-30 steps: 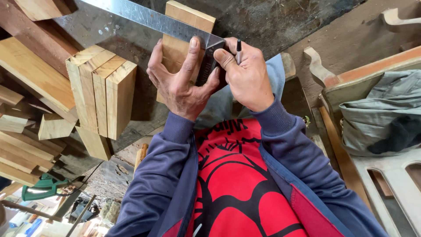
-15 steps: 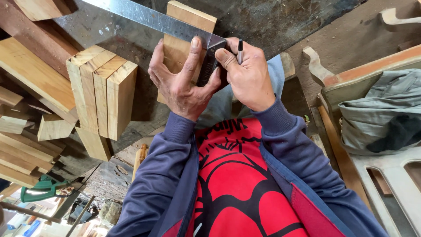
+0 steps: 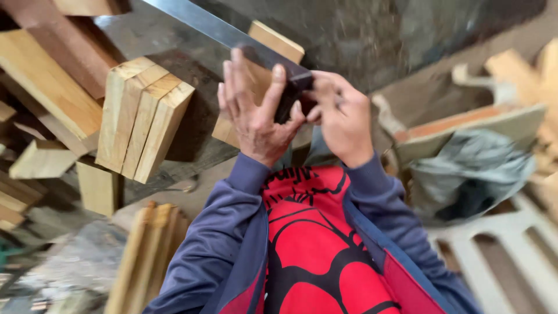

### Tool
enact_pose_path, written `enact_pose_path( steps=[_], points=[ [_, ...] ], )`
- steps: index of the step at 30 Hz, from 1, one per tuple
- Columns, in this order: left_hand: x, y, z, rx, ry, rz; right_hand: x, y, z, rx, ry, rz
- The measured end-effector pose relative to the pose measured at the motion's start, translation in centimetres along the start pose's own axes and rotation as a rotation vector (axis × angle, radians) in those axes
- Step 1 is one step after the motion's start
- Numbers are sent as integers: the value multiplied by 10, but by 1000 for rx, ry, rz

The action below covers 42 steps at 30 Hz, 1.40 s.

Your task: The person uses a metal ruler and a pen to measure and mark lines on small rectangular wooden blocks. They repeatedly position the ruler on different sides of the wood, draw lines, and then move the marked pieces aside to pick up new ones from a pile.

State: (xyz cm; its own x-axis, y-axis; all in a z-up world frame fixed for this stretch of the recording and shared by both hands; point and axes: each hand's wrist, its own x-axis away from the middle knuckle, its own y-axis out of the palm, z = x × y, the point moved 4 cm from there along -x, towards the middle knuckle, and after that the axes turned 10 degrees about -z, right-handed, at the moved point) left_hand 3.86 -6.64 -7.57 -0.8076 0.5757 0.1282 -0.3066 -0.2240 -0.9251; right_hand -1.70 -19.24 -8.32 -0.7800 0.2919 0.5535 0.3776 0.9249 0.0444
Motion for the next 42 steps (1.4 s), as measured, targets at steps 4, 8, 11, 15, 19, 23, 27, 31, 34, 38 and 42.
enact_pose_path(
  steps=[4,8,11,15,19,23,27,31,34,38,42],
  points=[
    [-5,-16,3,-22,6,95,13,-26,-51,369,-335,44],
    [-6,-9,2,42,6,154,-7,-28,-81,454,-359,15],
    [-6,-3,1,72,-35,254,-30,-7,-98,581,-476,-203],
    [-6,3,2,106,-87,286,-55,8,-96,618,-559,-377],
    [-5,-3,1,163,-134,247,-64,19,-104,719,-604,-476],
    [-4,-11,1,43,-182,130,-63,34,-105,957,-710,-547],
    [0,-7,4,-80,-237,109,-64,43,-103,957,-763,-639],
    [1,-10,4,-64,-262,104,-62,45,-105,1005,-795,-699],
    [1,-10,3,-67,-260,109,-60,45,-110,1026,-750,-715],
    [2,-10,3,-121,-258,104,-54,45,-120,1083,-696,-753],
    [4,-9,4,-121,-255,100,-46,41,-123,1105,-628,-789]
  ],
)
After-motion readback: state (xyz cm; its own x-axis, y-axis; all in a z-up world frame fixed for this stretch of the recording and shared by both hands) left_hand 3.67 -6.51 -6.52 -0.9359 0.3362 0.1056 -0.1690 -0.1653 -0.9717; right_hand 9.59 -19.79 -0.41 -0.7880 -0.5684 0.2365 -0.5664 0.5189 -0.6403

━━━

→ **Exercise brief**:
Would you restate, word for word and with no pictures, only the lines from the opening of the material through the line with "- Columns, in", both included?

→ **Output below**:
-30 steps: 
-15 steps: 
+0 steps: 

### Tool
enact_pose_path, written `enact_pose_path( steps=[_], points=[ [_, ...] ], )`
- steps: index of the step at 30 Hz, from 1, one per tuple
- Columns, in this order: left_hand: x, y, z, rx, ry, rz; right_hand: x, y, z, rx, ry, rz

There's nothing more to this exercise.